Quanti squat servono davvero per aumentare la massa muscolare? Diciamocelo: non servono centinaia di ripetizioni giornaliere, ma qualità, progressione e recupero. Qui c’è la risposta pratica senza fronzoli.

Quanti squat al giorno per aumentare la massa muscolare?

La verità? Per la maggior parte delle persone oltre i 50 anni la strada migliore è 2-3 sedute a settimana di squat con carico progressivo. Ogni seduta: 3-5 serie da 6-12 ripetizioni, concentrandosi su tensione e controllo.

Un protocollo “tanti squat a corpo libero ogni giorno” può mantenere tono e funzione, ma per ipertrofia serve sovraccarico progressivo, non solo ripetizioni. Una paziente di 63 anni, visitata recentemente nello studio, ha aumentato massa e forza incrementando il carico settimanale invece delle ripetizioni giornaliere.

Insight: meglio poche serie ben eseguite che cento squat fatti male.

Perché pochi squat ben fatti valgono più di tanti?

Il muscolo cresce quando viene sfidato oltre il suo livello abituale e poi lasciato recuperare. Il punto è questo: senza recupero non c’è crescita. Quindi non conta solo il numero, ma l’intensità e la progressione.

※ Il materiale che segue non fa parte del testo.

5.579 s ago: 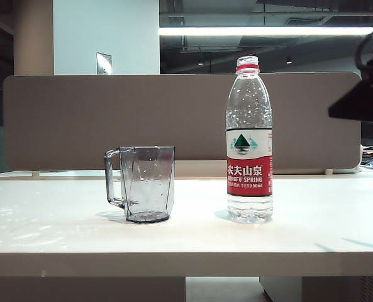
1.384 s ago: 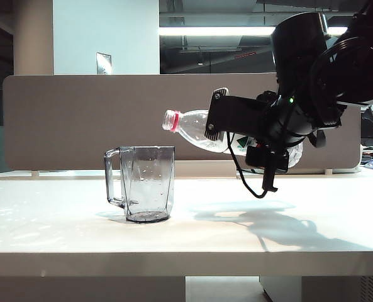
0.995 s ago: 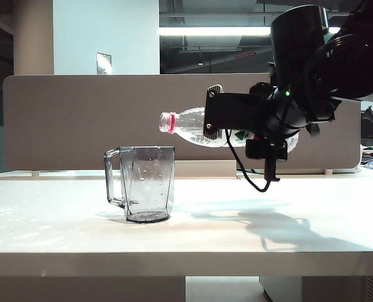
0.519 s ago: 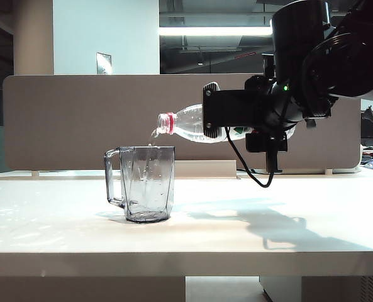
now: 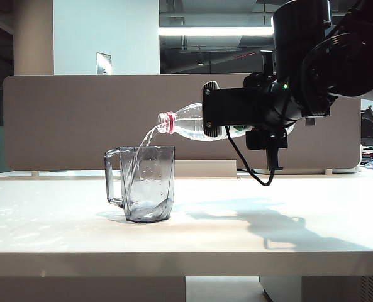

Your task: Pick up the mineral water bottle on the table and pour water into the mug until it's half full.

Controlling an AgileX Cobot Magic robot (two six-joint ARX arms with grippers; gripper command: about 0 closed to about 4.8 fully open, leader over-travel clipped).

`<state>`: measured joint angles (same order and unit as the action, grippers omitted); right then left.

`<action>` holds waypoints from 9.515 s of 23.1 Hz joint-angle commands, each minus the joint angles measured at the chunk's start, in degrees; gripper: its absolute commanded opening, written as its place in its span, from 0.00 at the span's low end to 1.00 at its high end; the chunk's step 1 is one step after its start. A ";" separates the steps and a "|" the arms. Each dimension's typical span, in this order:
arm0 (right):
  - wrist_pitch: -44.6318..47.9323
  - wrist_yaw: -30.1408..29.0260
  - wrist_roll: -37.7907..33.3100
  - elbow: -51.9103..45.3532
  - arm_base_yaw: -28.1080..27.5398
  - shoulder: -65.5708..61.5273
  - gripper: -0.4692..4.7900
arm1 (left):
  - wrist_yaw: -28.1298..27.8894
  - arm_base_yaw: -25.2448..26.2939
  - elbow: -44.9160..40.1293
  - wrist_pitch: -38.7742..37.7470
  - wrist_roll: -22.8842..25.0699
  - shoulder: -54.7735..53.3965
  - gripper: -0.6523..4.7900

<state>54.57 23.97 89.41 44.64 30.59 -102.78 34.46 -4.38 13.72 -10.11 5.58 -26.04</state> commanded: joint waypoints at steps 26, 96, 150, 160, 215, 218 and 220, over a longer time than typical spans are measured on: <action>4.42 -0.04 1.27 0.66 0.13 0.90 0.52 | 0.26 0.09 0.17 0.52 0.00 0.04 0.11; 4.42 -0.09 4.17 0.59 0.13 0.87 0.52 | 0.26 0.09 0.17 0.52 0.00 0.04 0.11; 0.59 -7.45 -98.92 -8.85 3.76 -3.43 0.39 | 0.26 0.09 0.17 0.52 0.00 0.04 0.11; 1.16 -10.05 -98.79 -8.87 3.76 -6.40 0.86 | 0.28 0.09 0.17 0.52 0.00 0.04 0.11; -42.29 -20.50 -98.42 -43.47 1.51 62.95 0.08 | 0.28 0.09 0.17 0.33 0.00 0.07 0.11; -42.23 -22.73 -100.15 -44.17 -2.47 63.08 0.08 | 0.26 0.09 0.17 0.33 0.00 0.07 0.11; -42.25 -23.67 -100.15 -44.17 -5.53 63.71 0.08 | 0.26 0.09 0.17 0.33 0.00 0.07 0.11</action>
<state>11.16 1.26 -10.17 0.51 26.44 -39.55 34.46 -4.36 13.69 -10.13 5.58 -26.04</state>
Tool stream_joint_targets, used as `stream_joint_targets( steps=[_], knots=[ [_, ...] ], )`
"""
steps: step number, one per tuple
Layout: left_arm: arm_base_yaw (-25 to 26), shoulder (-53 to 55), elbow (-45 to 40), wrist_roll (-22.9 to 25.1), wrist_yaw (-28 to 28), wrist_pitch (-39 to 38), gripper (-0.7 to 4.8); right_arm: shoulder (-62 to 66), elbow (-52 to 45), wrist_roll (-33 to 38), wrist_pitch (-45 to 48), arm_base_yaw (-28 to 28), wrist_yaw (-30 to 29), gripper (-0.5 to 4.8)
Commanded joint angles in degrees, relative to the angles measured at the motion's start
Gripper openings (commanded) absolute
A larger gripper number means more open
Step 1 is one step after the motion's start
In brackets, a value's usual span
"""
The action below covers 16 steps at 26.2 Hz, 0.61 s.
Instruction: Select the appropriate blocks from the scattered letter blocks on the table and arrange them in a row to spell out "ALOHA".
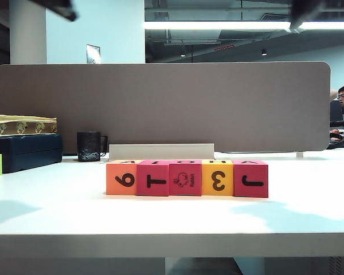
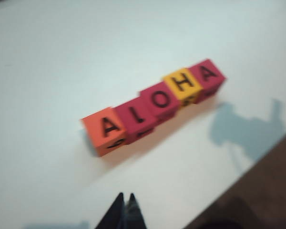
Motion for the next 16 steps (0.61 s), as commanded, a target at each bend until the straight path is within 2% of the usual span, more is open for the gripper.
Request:
stream_joint_targets(
  steps=[1,7,8,10,11,14,16],
  knots=[
    [0.1,-8.2,-7.1,-2.8,-7.1,4.5,-0.06,-3.1,-4.9,-0.7,3.4,-3.3,-0.1,-0.05],
    [0.1,-24.3,-19.6,-5.3,-13.5,7.4,-0.06,-9.4,-17.4,-1.2,14.1,-9.0,-2.9,-0.05],
    [0.1,-28.1,-22.1,-5.0,-17.2,7.8,-0.06,-10.7,-20.9,-1.2,17.8,-10.3,-3.0,-0.05],
    [0.1,-31.4,-24.0,-2.1,-21.7,8.3,-0.06,-11.3,-24.2,-1.2,21.4,-11.4,-3.0,-0.05],
    [0.1,-32.3,-24.7,0.9,-23.1,9.0,-0.06,-11.3,-25.7,-1.2,23.2,-11.8,-3.0,-0.05],
    [0.1,-32.9,-25.3,7.8,-24.7,10.4,-0.06,-10.6,-28.4,-1.1,25.9,-12.5,-2.9,-0.05],
    [0.1,-32.8,-25.3,10.5,-24.9,10.2,-0.06,-10.3,-29.2,-0.9,26.3,-12.4,-3.1,-0.05]
  ],
)
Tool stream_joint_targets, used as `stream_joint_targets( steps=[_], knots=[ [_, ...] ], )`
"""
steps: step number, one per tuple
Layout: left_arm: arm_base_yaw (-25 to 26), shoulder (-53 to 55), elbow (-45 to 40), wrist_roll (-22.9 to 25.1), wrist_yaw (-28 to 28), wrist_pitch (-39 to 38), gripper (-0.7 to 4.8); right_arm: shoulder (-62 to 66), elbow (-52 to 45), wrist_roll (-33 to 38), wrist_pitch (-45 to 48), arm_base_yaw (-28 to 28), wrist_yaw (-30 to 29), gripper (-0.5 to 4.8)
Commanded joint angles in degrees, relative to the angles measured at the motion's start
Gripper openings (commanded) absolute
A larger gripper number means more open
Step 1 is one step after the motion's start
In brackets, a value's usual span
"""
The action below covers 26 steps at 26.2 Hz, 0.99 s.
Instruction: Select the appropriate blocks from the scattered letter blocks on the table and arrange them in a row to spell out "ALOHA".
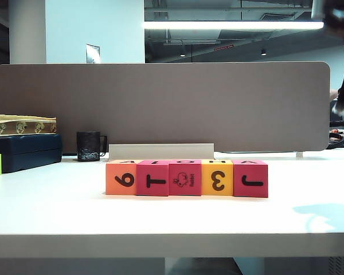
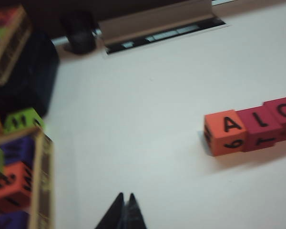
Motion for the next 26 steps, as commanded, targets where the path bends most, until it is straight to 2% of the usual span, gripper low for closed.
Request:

Uno studio pubblicato su The Lancet nel 2024 ha evidenziato che programmi strutturati con progressione del carico producono più guadagno di massa rispetto a programmi ad alto volume senza incremento di intensità. Lo si osserva anche nello studio settimanale: chi aumenta peso di settimana in settimana risponde meglio.

Insight: sovraccarico progressivo + recupero = massa; fare tanti squat senza progredire è uno spreco di tempo.

Per tecnica e dimostrazione pratica, guarda questo video che mostra errori comuni e correzioni per chi ha più di 50 anni.

Come strutturare gli squat per crescere dopo i 50

Qui c’è una mini-routine semplice e applicabile da subito. Nessuna teoria inutile, solo passaggi pratici.

  1. Valutazione: iniziare con 1-2 settimane di squat a corpo libero per valutare mobilità e dolore.
  2. Frequenza: 2-3 volte a settimana, giorni alterni per recuperare.
  3. Volume e intensità: 3 serie da 8-12 ripetizioni con un peso che rende le ultime 2 ripetizioni difficili ma eseguibili.
  4. Progressione: aumentare il peso del 2-5% ogni 1-2 settimane quando le ripetizioni diventano facili.
  5. Ricondizionamento: aggiungere esercizi complementari (affondi, ponte glutei) per bilanciare la catena posteriore.
  6. Recupero: proteine adeguate e sonno; il muscolo cresce tra una seduta e l’altra.

Esempio pratico: squat con manubri leggeri 3×10 il lunedì e venerdì, carico aumentato il lunedì delle settimane successive. Lo schema funziona anche sotto il sole del Sud: il clima mite aiuta la mobilità artrosica.

Insight: applica progressione semplice e consistente; è questa la chiave.

Per una lezione passo-passo su progressione e programmazione, guarda questo altro video pratico.

Consiglio bonus: se l’obiettivo è aumentare massa, monitora forza e centimetri, non solo il contatore di squat. Una misurazione ogni due settimane è oro puro.